How To Build Your Organisational Capabilities

Organisational Capabilities Defined

Harvard Business Review defines organisational capabilities as the “collective skills, abilities, and expertise of an organization—is the outcome of investments in staffing, training, compensation, communication, and other human resources areas”. Organisational capabilities develop when a business satisfies its employees’ combined talents and abilities. 
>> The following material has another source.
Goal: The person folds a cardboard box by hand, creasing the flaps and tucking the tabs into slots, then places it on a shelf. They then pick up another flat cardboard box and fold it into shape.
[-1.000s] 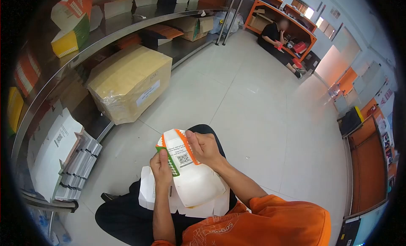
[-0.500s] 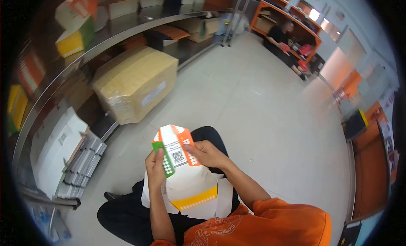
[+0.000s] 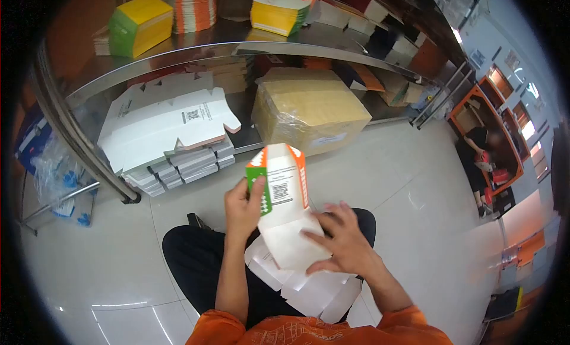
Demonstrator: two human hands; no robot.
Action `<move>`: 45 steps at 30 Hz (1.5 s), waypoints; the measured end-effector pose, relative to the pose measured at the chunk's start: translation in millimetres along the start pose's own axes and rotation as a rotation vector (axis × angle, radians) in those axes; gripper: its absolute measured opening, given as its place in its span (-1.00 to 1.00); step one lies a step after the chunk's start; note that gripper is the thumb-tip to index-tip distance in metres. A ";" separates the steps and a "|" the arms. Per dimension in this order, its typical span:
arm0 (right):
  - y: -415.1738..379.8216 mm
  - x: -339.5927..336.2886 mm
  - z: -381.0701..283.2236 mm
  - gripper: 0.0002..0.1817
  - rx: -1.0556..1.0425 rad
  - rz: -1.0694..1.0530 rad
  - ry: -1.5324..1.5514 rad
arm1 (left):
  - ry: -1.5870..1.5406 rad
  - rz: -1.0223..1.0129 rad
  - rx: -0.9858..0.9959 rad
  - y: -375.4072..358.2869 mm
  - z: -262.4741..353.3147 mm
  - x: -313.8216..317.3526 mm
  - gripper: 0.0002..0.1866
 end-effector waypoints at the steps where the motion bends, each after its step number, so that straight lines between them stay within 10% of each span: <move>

Companies Focus on How To Build Organisational Capabilities

According to Mckinsey & Company, building fundamental skills like project management and lean operations, as well as industry-specific skills like merchandising or underwriting, provide businesses with a competitive edge. Their Global Survey results indicate that 58% of respondents say “it’s among their companies’ top three priorities”. Moreover, the most common reason for companies’ capability focus is not competitiveness, but because the skill is part of their organisation’s culture.  

Missing the Mark 

The survey also indicates that the thought-to-be most crucial capability for a company’s business performance is out of alignment with training programmes. Only 33% claim that their training and skill-development initiatives concentrate on enhancing the most crucial competence for their companies. For instance, the majority of respondents believe that leadership ability is the trait that most significantly affects performance. However, just 35% of respondents claim to dwell on it. Moreover, only 36% of executives think their businesses are better at developing leaders than the competition. 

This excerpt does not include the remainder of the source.